- Extended release: 100 mg orally once daily; may be increased to 100 mg orally every 12 hours
- Desinflam potassium: 50 mg orally every 8-12 hours
- Desinflam sodium: 50 mg orally every 8 hours or 75 mg orally every 12 hours
- Extended release: 100 mg orally once daily; may be increased to 100 mg orally every 12 hours
- Zorvolex: 35 mg orally three times/day
- Safety and efficacy not established; drug has been used safely in limited number of children aged 3-16 years with juvenile rheumatoid arthritis
- Children younger than 3 years: Safety and efficacy not established
- Children 3 years and older: 2-3 mg/kg/day for up to 4 weeks
- Desinflam sodium: 25 mg orally 4 or 5 times daily
- Desinflam potassium: 50 mg orally every 12 hours
- Immediate-release (Cataflam): 100 mg orally once, then 50 mg orally every 8 hours as needed
- Immediate-release tab (Cataflam): 100 mg orally once, then 50 mg orally every 8 hours as needed
- Zipsor: 25 mg orally four times/day as needed
- Zorvolex: 18 mg or 35 mg orally three times/day
Pain (IV Administration)
- Indicated for management of mild-to-moderate pain and moderate-to-severe pain alone or in combination with opioid analgesics
- Use for the shortest duration consistent with individual patient treatment goals
- 37.5 mg intravenous (IV) bolus injection infused over 15 seconds every 6 hours as needed, not to exceed 150 mg/day
- To reduce the risk of renal adverse reactions, patients must be well hydrated prior to IV administration
- Oral solution: 50 mg (1 packet) in 30-60 mL of water, mixed well and drunk immediately
- Not for prophylaxis
- Desinflam potassium: Cambia, Cataflam, Zipsor
- Desinflam sodium: Voltaren XR
- Take with food or 8-12 oz of water to avoid GI adverse effects
- Zorvolex: Take on empty stomach; food decreases AUC by 11% and peak concentration by 60%
- Oral solution: Do not use liquids other than water to reconstitute; foods decrease effectiveness
- May be combined with misoprostol
Based on available data, Desinflam may be present in human milk. The developmental and health benefits of breastfeeding should be considered along with the mother’s clinical need for VOLTAREN and any potential adverse effects on the breastfed infant from the VOLTAREN or from the underlying maternal condition.
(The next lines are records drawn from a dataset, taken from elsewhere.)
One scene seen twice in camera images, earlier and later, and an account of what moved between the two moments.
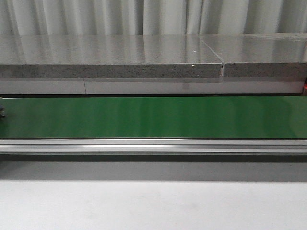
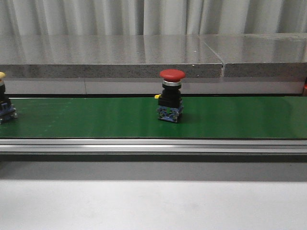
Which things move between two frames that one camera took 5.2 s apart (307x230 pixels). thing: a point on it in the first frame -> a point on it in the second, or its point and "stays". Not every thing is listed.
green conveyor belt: x=198 y=117 stays
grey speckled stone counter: x=153 y=64 stays
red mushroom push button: x=2 y=111 -> x=170 y=107
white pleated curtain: x=57 y=17 stays
One woman treated orally with a Desinflam salt, 150 mg/day, had a milk Desinflam level of 100 mcg/L, equivalent to an infant dose of about 0.03 mg/kg/day. Desinflam was not detectable in breast milk in 12 women using Desinflam (after either 100 mg/day orally for 7 days or a single 50 mg intramuscular dose administered in the immediate postpartum period).
What Are Side Effects Associated with Using Desinflam?
Side effects associated with use of Desinflam, include the following:
This document does not contain all possible side effects and others may occur. Check with your physician for additional information about side effects.
See also Warning section.
Before taking Desinflam, tell your doctor or pharmacist if you are allergic to it; or to aspirin or other NSAIDs (such as ibuprofen, naproxen, celecoxib); or if you have any other allergies. This product may contain inactive ingredients, which can cause allergic reactions or other problems. Talk to your pharmacist for more details.
Before using this medication, tell your doctor or pharmacist your medical history, especially of: asthma (including a history of worsening breathing after taking aspirin or other NSAIDs), bleeding or clotting problems, heart disease (such as previous heart attack), high blood pressure, liver disease, growths in the nose (nasal polyps), stomach/intestinal/esophagus problems (such as bleeding, ulcers, recurring heartburn), stroke.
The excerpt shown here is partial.